Si tratta di membri del Gruppo Dao Din, una organizzazione non governativa operativa nella regione Nord Est del Paese.
Prayuth è poi ripartito nel pomeriggio, sempre allo scopo di verificare lo stato della siccità ma in una zona differente, cioé nella Provincia Kalasin.
La cosa apparentemente leggera e frivola, in realtà cerca di paludare un malessere crescente in Thailandia nei confronti della Giunta militare che sembra aver fatto –in modo non vistoso- una scelta di campo tra gli schieramenti dei “Rossi” e dei “Gialli” a favore dei secondi, affermano gli osservatori  della Thailandia: non a caso la protesta di ieri si è svolta nel Nord Est, una zona notoriamente vicina allo schieramento più “popolare” dei Rossi ed alla Famiglia Shinawatra che già dai tempi di Thaksin (e successivamente attraverso la sorella Yingluck) ha conquistato le urne nel corso di elezioni democratiche correttamente condotte e sotto gli occhi degli osservatori internazionali.

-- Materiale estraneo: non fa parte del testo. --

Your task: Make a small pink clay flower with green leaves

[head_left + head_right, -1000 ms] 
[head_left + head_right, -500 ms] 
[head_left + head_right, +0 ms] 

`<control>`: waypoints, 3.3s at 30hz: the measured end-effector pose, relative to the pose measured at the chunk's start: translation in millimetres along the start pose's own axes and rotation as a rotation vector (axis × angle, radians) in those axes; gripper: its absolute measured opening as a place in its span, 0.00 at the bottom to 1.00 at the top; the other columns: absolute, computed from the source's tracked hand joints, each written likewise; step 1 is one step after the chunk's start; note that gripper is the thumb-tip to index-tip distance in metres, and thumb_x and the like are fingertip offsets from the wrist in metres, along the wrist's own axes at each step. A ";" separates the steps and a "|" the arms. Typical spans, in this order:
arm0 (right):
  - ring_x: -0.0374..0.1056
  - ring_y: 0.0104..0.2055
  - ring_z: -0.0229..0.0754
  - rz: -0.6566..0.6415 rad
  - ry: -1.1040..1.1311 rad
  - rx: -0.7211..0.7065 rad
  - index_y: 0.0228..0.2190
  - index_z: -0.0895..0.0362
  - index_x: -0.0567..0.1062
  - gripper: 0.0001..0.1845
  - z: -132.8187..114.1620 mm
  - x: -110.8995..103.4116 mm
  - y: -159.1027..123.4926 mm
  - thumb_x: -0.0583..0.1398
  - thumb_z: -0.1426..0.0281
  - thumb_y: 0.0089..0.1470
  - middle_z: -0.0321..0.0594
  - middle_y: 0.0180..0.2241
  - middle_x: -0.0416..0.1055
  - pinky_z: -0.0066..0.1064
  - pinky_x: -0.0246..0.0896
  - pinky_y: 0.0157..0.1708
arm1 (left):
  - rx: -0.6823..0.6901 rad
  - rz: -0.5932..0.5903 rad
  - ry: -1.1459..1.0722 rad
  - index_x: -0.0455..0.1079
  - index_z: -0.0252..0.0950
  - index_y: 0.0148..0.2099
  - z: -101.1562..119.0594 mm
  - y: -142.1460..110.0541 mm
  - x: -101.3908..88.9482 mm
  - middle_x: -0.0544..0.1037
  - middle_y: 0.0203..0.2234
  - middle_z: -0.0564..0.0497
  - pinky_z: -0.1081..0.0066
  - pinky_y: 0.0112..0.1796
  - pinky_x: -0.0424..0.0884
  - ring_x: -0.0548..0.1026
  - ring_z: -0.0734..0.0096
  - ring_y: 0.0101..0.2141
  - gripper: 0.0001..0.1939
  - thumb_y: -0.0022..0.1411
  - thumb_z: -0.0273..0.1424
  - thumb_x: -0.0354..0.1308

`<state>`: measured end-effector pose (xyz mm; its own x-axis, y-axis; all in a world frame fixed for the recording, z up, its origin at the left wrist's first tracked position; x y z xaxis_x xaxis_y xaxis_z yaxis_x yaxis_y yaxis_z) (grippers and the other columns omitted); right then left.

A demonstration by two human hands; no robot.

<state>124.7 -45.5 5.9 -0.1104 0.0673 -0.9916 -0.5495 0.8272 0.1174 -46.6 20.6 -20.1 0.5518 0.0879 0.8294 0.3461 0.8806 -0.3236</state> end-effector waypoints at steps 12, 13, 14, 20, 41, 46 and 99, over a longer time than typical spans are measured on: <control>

Nel mondo thailandese quelli che più subiscono censure e restrizioni sono le Università, non a caso è in atto una vera e propria fuga strisciante nelle file della classe docente accademica.
Gli Stati Uniti sono diventati di fatto il Paradiso dei rifugiati politici che si oppongono al colpo di stato militare della Giunta guidata dal Generale Prayuth Chan-o-cha, in special modo per gli accademici che con Yukti Mukdawijitra, un antropologo della Thammasat University tra gli ultimi in ordine di partenza, hanno denunciato la pressione attuata su di loro dai militari in Thailandia, una pressione che ha motivato la loro fuga negli Stati Uniti. Agli inizi di questa settimana, Yukti è apparso in pubblico con Pitch Pongsawat, uno scienziato politico presso la Chulalongkorn University  ed un altro accademico anti-colpo di stato, che pare sia stato visto alla Harvard University Harvard-Yenching Institute in un anno sabbatico, a causa delle sue forti critiche nei confronti della giunta militare veicolate nel corso di una video intervista.